Long-range Electric Car World Speed Record Broken By Australian Students
New submitter is_this_gdog writes: The Sunswift solar car team from UNSW Australia has broken an international world speed record for the fastest long-range electric vehicle, averaging a speed of 107km/h (66mph) over 500km (310miles) from a single charge with their car, eVe. Solar panels were not used for this record (with solar, the car has a range of over 500 miles), the challenge was endurance speed with battery only. There are faster electric cars, and one or two with longer range if you go slow enough — Sunswift eVe is the first to officially do 500kms at highway speeds (pending official FIA approval). Pictures of the car are available here.
The body is obviously specially designed to be extremely aerodynamic -- the undercarriage of a typical car is largely missing -- which means it would not be comfortable / practical for normal usage. Also, the tires were extremely narrow to reduce friction. Wake me up when we have a breakthrough on battery technology that actually allows for practical long distance EVs at a reasonable price and/or can recharge in less than half an hour.
However with my current car I get about 450 miles per tank. at 66mph.
Now the issue is some times I need to drive for 8-10 hours. So I will need to fuel up mid way. The charge time for electric may still be an issue.
If something is so important that you feel the need to post it on the internet... It probably isn't that important.
Yes, but there is also a 290% higher chance of hitting a kangaroo than on cooler continents, which could really slow you down. So I think it balances.
SJW's don't eliminate discrimination. They just expropriate it for themselves.
While perhaps to be taken with a pinch of salt - http://www.teslamotors.com/en_... - with the larger battery - at 65MPH claims to get 261 miles.
To get a Tesla to 350 miles needs an extra 30kWh of battery - about 120kg at the same performance as the existing battery.
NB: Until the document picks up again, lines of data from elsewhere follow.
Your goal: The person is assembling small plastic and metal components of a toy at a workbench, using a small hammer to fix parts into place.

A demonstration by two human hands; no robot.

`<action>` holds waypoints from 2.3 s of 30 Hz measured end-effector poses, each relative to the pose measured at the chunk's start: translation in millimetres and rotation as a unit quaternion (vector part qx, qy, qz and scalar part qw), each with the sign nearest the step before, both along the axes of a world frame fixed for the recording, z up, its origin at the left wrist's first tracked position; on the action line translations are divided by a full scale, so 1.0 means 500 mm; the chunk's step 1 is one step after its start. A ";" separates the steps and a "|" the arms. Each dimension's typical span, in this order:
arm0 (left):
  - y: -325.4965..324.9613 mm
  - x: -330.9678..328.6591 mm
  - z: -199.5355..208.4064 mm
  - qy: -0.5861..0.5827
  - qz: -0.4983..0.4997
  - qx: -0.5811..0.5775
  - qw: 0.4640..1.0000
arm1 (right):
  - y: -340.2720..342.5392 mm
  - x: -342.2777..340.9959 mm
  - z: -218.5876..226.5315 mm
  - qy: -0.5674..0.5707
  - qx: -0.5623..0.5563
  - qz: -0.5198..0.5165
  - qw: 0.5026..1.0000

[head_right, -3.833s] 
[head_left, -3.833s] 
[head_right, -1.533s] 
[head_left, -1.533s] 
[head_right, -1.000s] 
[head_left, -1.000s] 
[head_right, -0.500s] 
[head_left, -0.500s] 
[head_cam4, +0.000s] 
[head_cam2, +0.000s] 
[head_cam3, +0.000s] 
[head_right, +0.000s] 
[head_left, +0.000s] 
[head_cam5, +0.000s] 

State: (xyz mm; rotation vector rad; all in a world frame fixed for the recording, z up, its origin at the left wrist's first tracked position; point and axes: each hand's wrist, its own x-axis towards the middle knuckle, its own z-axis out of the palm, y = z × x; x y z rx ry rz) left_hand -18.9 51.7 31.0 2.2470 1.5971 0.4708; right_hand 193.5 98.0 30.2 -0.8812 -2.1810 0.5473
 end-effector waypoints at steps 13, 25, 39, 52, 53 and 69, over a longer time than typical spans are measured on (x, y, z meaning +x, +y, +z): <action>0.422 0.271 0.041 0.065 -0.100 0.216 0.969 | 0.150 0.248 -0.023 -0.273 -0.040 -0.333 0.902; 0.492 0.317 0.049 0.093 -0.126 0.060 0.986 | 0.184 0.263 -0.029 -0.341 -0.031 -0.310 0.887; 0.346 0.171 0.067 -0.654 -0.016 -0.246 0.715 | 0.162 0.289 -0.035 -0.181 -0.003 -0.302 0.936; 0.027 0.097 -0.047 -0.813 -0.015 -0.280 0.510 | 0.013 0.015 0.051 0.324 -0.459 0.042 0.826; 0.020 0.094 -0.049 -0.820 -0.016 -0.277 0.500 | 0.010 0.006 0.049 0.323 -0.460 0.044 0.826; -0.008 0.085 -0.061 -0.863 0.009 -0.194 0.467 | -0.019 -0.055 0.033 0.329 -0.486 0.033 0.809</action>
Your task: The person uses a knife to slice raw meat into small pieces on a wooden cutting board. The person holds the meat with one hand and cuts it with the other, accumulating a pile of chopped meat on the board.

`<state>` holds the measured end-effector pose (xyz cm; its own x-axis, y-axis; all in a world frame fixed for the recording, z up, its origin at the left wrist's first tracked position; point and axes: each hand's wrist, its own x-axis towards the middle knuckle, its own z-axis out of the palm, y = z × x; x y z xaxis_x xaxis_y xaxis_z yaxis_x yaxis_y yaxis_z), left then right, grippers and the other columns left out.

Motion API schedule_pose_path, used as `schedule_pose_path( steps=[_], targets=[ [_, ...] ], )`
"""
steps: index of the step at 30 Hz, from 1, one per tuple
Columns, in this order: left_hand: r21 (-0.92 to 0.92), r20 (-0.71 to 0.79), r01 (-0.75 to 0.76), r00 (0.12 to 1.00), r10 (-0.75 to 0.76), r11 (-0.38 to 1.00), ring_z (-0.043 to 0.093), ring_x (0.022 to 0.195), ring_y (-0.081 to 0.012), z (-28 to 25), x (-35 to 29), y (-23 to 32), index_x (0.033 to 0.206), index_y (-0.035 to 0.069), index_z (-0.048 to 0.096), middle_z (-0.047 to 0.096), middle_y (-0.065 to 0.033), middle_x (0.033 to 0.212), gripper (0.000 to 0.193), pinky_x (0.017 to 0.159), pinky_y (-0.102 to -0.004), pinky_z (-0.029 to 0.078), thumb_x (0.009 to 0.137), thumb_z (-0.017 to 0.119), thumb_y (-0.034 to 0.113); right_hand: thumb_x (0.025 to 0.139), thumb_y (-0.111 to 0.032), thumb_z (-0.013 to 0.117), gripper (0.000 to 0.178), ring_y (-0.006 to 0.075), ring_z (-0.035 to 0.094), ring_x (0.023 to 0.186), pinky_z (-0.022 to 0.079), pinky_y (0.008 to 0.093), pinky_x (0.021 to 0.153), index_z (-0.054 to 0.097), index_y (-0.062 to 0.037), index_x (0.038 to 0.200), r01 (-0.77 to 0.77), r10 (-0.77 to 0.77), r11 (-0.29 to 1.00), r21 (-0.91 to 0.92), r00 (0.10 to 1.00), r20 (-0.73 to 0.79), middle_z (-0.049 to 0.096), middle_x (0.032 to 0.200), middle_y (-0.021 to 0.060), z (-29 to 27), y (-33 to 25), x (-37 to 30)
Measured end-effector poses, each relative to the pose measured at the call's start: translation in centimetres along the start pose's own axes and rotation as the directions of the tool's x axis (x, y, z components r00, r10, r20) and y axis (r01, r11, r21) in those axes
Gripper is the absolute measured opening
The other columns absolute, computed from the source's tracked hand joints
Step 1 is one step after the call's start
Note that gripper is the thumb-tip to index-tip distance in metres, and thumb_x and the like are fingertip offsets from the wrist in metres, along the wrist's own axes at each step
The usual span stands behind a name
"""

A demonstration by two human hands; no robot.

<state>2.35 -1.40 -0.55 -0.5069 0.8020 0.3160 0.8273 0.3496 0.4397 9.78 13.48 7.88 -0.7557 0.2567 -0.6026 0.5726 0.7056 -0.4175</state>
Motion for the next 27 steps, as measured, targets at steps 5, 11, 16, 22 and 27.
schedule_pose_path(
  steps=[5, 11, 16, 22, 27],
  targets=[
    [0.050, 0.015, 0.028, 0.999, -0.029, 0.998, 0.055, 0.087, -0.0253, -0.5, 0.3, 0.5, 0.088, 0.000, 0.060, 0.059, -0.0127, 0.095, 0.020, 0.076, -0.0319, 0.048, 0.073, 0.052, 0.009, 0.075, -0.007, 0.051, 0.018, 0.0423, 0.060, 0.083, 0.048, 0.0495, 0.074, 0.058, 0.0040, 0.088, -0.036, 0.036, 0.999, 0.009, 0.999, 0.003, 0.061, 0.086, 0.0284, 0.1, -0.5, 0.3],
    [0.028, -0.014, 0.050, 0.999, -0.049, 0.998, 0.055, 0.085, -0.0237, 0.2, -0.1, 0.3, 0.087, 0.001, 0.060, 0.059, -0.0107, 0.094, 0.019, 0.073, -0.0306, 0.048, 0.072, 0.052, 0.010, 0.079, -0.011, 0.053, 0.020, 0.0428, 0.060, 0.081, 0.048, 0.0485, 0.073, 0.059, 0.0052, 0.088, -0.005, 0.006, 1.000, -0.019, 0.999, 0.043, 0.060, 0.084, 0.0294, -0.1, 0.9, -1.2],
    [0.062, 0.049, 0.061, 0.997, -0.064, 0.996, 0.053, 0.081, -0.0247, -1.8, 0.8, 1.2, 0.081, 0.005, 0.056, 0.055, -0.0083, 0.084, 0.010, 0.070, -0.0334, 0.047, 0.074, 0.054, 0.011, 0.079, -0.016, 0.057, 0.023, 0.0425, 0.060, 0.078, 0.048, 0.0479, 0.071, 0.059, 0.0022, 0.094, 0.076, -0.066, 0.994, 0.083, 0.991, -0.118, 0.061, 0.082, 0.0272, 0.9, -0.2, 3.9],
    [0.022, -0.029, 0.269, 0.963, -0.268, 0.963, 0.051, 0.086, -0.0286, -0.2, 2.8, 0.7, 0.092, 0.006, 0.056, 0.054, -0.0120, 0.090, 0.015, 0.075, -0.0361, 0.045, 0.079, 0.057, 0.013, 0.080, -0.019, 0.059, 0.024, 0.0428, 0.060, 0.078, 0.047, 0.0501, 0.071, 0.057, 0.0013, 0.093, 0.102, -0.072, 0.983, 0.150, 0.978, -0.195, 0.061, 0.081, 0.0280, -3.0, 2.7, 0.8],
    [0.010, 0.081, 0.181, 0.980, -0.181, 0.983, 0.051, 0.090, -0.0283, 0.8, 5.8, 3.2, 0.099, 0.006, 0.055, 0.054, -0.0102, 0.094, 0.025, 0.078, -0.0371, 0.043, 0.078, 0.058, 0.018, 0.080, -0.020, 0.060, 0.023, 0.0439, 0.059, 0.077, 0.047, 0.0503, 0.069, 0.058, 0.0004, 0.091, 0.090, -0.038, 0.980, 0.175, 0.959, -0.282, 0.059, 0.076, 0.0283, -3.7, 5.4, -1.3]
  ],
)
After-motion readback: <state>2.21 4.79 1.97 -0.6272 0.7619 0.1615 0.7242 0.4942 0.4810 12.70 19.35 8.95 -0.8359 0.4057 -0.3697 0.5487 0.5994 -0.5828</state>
This will easily fit in the trunk.
Wow only 45 miles longer than a Tesla Model S that has been in production for a while now, that is truly a massive breakthrough
I guess because the air is warmer it's less dense, making this kind of record "easier"?
The record was set about 100k SW of Melbourne (Actually the Australian Automotive Research Centre near Anglesea) in Victoria, in Winter.
The temps there in the last week were around 12 Deg C (55 F)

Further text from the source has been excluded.